* _REQUIREMENT_: Every line in the data below from the one containing "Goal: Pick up" down to the one containing "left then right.", both included, must be retyped exactly; no other line is to appear.

* _DATA SUPPLIED_:

*** Begin section ***

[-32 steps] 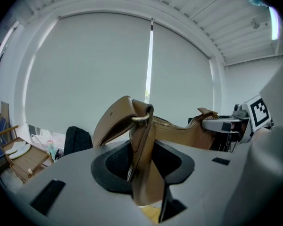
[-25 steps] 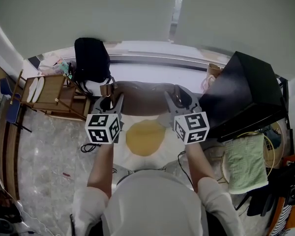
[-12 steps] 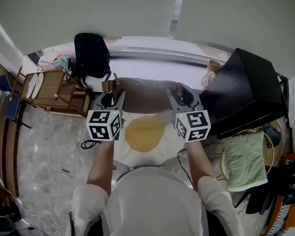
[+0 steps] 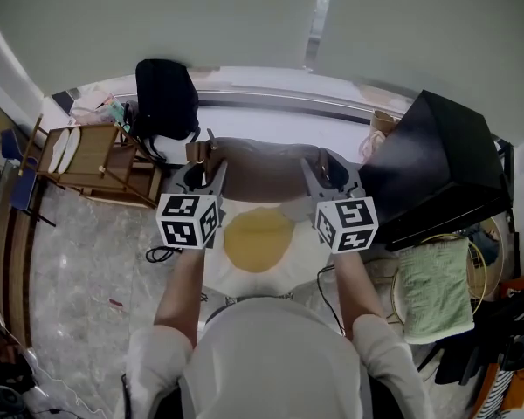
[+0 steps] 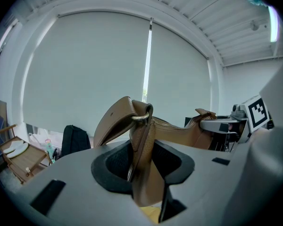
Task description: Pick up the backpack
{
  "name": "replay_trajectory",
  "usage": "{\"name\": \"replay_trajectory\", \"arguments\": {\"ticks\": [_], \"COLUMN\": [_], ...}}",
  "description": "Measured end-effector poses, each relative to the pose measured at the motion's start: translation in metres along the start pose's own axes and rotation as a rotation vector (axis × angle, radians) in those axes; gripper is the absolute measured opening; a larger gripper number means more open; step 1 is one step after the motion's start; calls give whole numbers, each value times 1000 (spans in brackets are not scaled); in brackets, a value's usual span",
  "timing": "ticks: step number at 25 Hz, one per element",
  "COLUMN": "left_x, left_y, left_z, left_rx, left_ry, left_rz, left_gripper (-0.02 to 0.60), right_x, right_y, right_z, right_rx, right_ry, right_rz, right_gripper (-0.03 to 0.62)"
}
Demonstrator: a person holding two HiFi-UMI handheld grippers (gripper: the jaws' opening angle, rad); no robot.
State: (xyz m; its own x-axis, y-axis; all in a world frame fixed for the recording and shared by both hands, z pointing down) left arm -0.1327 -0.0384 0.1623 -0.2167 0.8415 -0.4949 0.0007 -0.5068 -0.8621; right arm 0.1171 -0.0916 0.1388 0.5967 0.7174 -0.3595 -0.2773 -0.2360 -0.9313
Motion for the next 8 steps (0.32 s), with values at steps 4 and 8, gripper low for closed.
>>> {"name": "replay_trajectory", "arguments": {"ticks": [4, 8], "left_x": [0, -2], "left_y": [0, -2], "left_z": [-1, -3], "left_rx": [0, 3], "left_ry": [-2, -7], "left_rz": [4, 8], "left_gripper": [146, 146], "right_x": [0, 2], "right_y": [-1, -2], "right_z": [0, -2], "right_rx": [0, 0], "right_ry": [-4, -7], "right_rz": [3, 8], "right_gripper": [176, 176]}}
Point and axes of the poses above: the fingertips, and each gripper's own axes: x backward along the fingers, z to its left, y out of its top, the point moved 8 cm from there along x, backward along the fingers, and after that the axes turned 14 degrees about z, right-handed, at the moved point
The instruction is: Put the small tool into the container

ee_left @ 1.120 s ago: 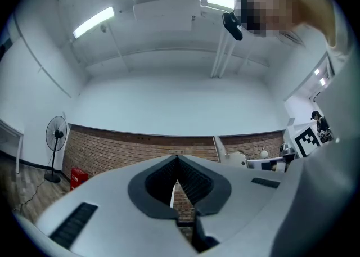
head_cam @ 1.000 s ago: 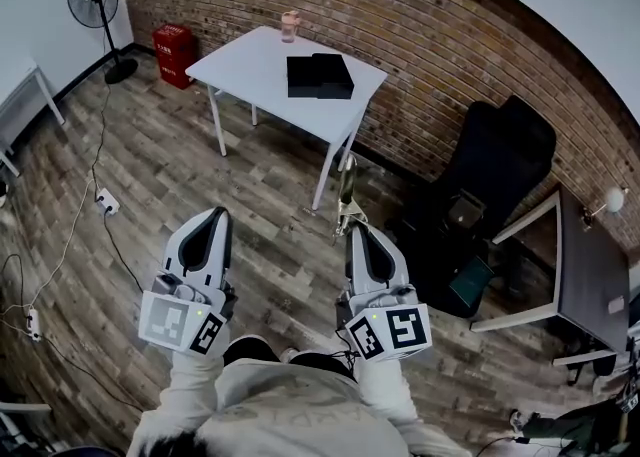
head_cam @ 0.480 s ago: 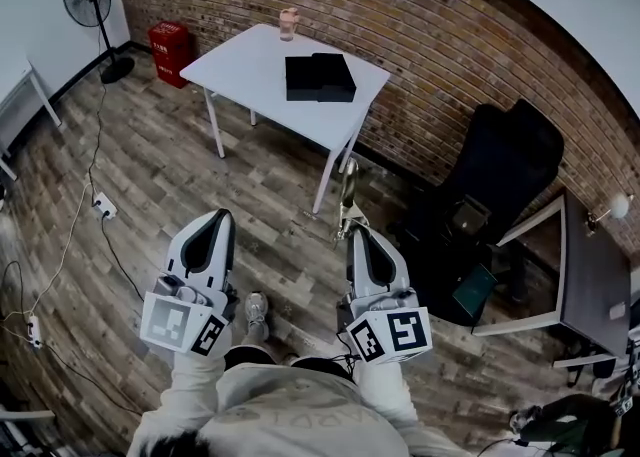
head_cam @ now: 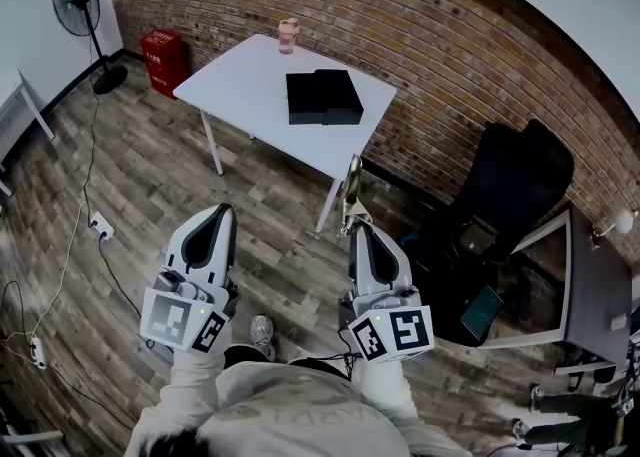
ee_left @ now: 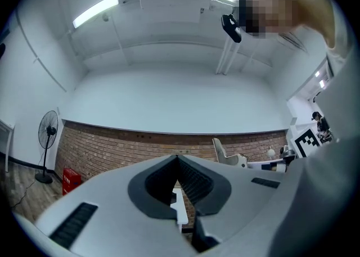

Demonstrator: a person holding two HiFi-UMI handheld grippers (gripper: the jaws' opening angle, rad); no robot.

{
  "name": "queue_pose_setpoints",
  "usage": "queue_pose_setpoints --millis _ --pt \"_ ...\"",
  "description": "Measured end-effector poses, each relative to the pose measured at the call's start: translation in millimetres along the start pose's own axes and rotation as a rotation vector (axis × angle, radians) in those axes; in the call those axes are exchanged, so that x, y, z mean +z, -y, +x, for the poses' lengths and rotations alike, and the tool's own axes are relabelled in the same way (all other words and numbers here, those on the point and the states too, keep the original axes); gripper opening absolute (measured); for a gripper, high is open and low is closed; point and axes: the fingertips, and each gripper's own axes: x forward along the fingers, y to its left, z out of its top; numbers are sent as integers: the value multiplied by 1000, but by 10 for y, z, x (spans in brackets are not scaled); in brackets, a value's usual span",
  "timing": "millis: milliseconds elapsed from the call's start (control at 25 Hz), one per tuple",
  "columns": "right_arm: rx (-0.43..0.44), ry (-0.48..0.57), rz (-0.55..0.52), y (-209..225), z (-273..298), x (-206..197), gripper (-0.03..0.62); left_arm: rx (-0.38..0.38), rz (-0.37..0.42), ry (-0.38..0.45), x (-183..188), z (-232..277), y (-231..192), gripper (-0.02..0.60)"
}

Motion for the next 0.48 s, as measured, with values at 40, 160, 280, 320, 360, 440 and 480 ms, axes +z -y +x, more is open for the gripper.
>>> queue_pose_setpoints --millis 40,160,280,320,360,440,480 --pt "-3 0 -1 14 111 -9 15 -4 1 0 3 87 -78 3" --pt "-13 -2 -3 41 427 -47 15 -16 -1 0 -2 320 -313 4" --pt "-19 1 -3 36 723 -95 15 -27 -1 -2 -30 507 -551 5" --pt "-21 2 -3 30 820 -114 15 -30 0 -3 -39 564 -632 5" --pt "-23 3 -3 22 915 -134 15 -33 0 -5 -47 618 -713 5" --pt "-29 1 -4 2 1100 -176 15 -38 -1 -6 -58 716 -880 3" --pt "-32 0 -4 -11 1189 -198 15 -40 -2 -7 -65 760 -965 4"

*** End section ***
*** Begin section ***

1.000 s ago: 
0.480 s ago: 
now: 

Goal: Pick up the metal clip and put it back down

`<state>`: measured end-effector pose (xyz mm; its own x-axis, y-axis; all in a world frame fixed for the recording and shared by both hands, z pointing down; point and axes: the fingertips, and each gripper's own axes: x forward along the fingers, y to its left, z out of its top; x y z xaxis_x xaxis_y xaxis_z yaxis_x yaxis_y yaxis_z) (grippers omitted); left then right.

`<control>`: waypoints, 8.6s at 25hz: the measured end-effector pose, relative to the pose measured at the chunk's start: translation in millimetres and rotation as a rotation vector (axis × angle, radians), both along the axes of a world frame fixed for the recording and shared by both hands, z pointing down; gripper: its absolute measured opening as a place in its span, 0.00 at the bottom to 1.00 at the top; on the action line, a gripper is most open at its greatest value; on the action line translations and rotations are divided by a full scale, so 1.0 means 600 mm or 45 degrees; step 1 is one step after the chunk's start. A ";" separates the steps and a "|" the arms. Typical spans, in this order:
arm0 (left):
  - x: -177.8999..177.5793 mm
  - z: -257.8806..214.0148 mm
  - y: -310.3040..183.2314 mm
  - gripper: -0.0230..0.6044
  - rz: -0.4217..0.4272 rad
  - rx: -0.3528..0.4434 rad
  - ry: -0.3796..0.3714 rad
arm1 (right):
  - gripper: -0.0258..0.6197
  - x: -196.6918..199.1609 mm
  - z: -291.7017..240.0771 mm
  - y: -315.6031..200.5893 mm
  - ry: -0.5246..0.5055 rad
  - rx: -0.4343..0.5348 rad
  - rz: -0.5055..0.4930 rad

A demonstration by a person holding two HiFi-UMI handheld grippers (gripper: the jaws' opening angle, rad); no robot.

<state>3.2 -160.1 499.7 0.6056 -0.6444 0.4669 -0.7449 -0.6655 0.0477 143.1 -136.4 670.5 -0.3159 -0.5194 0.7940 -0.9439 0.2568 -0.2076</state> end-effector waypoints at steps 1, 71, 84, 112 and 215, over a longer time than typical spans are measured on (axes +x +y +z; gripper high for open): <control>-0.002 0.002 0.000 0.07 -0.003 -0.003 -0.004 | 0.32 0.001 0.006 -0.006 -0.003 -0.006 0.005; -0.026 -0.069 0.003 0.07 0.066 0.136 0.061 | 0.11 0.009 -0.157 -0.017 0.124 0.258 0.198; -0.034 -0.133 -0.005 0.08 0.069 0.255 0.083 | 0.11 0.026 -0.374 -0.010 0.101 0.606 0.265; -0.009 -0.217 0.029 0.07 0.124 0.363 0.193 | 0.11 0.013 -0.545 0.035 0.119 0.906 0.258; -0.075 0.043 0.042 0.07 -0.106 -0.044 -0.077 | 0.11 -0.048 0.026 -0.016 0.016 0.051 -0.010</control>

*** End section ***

* _EXERCISE ANSWER_:
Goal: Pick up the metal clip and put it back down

`<state>`: measured end-effector pose (xyz mm; its own x-axis, y-axis; all in a world frame fixed for the recording and shared by both hands, z pointing down; point and axes: the fingertips, and each gripper's own axes: x forward along the fingers, y to its left, z out of its top; x y z xaxis_x xaxis_y xaxis_z yaxis_x yaxis_y yaxis_z) (grippers omitted); left then right.

That completes the answer to this exercise.